---------- Data provided

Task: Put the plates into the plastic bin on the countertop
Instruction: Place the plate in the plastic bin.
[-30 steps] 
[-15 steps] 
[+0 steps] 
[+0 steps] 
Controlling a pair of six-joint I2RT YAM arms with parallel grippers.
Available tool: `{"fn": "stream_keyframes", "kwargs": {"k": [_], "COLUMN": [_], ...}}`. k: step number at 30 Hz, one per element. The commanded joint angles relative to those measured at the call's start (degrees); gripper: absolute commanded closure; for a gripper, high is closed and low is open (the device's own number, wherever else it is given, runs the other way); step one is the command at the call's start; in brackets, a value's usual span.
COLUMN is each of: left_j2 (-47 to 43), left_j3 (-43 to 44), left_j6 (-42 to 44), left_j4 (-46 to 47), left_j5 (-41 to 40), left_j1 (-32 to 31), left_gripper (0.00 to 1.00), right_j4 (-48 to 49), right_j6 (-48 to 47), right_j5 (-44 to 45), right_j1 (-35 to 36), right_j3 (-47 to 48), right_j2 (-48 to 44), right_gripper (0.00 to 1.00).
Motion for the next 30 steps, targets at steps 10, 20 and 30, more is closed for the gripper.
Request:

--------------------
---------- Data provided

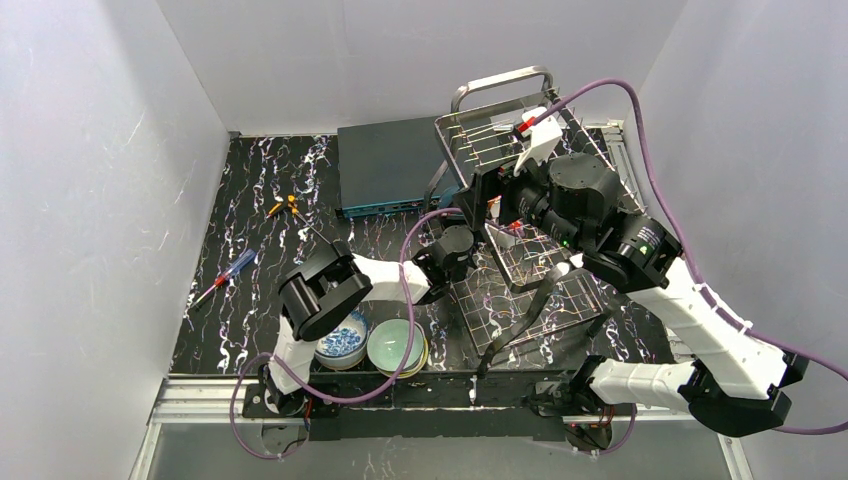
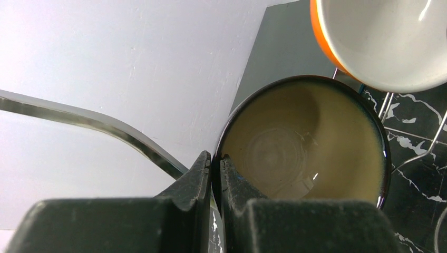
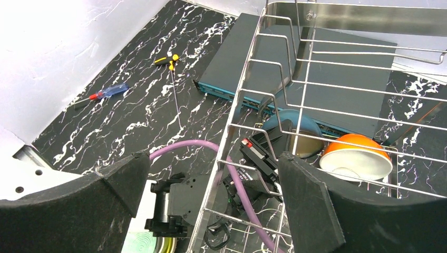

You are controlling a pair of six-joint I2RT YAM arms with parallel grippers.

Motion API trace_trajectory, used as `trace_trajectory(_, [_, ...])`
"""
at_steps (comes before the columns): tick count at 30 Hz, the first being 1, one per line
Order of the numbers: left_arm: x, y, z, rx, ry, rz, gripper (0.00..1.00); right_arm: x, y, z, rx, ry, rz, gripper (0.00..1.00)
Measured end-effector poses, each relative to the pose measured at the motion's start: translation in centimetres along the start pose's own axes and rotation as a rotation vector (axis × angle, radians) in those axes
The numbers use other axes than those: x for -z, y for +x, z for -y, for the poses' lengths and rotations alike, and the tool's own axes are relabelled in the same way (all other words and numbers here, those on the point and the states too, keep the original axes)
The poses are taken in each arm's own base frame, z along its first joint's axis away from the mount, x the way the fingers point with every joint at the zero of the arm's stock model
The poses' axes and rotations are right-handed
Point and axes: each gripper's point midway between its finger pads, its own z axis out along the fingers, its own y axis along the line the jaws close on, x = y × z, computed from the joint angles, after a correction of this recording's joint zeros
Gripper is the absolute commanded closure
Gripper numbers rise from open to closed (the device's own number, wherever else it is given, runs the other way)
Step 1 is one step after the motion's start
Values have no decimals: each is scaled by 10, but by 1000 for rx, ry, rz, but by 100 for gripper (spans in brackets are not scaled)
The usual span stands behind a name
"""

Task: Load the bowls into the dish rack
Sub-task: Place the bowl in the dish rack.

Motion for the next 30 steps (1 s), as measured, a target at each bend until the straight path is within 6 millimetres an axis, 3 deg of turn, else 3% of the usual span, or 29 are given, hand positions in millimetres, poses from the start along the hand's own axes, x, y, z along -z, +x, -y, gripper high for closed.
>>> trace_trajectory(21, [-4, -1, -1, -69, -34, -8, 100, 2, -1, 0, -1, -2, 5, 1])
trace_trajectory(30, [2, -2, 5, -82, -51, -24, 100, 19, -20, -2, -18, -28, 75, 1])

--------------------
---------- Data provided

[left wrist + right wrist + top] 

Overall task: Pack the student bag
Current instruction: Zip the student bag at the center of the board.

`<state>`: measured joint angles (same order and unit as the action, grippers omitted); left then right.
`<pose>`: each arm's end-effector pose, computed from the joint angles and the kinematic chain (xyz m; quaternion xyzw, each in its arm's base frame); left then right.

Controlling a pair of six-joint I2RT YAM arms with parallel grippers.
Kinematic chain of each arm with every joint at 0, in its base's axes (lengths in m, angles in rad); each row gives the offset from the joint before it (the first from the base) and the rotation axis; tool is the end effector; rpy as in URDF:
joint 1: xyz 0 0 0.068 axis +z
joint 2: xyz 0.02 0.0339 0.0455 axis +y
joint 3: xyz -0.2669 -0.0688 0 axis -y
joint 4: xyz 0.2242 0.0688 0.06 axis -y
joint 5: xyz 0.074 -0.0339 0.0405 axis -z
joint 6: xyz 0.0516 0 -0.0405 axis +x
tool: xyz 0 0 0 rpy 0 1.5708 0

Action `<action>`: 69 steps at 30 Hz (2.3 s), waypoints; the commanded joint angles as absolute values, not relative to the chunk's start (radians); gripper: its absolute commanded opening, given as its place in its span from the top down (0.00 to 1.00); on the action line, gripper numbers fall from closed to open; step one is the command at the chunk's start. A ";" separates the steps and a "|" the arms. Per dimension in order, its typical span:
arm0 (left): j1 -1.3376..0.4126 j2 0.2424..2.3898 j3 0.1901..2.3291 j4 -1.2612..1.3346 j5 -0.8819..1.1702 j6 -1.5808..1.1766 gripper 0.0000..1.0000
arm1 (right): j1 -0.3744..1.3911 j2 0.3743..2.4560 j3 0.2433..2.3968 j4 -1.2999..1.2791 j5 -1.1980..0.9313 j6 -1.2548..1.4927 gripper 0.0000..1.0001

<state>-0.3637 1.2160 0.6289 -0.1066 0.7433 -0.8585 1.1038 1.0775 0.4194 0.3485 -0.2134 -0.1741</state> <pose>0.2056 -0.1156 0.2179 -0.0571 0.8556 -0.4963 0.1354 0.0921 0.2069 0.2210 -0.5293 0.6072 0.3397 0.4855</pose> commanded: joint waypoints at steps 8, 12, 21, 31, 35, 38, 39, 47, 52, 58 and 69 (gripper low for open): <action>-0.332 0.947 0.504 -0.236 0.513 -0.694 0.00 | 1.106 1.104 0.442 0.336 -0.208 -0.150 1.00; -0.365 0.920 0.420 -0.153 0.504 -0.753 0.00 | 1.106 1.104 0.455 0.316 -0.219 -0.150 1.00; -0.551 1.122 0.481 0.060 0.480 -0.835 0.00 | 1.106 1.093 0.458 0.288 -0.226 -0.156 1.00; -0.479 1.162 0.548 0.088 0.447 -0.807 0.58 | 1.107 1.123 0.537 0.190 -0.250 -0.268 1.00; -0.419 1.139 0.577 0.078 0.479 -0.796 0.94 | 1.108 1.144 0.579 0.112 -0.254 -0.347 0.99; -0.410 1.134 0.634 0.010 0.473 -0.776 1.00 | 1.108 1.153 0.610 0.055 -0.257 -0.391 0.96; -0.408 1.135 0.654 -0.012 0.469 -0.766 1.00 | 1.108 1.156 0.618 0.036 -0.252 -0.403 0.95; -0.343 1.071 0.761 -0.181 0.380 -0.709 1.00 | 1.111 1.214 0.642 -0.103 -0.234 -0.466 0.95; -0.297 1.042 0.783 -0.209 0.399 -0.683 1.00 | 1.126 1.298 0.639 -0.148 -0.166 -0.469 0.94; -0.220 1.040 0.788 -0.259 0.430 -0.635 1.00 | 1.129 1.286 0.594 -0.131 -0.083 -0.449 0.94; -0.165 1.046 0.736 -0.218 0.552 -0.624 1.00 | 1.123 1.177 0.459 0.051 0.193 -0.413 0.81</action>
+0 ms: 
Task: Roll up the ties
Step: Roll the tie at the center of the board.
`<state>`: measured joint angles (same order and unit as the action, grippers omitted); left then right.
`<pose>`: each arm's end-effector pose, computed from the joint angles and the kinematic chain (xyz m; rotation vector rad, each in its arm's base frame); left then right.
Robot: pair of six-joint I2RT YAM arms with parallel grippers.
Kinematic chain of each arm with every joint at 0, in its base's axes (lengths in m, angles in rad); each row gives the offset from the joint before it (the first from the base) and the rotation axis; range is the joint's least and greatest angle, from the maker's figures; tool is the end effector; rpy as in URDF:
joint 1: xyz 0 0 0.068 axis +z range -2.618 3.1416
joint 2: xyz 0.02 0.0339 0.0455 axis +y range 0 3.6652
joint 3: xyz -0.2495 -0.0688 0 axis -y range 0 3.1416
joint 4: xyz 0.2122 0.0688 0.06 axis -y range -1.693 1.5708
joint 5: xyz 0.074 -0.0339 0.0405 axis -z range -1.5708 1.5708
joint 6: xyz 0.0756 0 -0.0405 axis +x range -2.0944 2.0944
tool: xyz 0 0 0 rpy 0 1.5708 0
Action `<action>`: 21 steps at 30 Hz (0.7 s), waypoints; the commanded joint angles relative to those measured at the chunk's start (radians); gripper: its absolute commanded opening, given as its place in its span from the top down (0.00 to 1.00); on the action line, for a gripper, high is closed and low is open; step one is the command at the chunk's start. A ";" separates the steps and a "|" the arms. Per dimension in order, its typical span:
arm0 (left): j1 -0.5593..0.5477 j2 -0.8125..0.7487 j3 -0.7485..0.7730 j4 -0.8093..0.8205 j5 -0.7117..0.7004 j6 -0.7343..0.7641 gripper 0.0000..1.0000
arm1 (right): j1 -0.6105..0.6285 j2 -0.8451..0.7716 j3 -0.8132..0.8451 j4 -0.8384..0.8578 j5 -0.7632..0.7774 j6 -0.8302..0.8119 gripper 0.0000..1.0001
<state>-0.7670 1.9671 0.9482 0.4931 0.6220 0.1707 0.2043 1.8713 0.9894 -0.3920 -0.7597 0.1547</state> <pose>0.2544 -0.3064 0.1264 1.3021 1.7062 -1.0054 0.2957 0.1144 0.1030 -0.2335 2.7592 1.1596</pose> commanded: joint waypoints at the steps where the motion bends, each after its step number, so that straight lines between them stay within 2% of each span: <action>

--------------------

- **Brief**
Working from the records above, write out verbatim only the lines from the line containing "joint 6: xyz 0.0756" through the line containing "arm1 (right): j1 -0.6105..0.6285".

- **Solution for this exercise**
joint 6: xyz 0.0756 0 -0.0405 axis +x range -2.0944 2.0944
tool: xyz 0 0 0 rpy 0 1.5708 0
Action `<action>`: 21 steps at 30 Hz (0.7 s), waypoints; the commanded joint angles relative to those measured at the chunk's start (radians); gripper: its absolute commanded opening, given as its place in its span from the top down (0.00 to 1.00); on the action line, for a gripper, high is closed and low is open; step one is the command at the chunk's start. A ";" separates the steps and a "|" the arms. Per dimension in order, its typical span:
arm0 (left): j1 -0.5593..0.5477 j2 -0.8125..0.7487 j3 -0.7485..0.7730 j4 -0.8093..0.8205 j5 -0.7117..0.7004 j6 -0.7343..0.7641 gripper 0.0000..1.0000
arm1 (right): j1 -0.6105..0.6285 j2 -0.8451..0.7716 j3 -0.8132..0.8451 j4 -0.8384..0.8578 j5 -0.7632..0.7774 j6 -0.8302..0.8119 gripper 0.0000..1.0001

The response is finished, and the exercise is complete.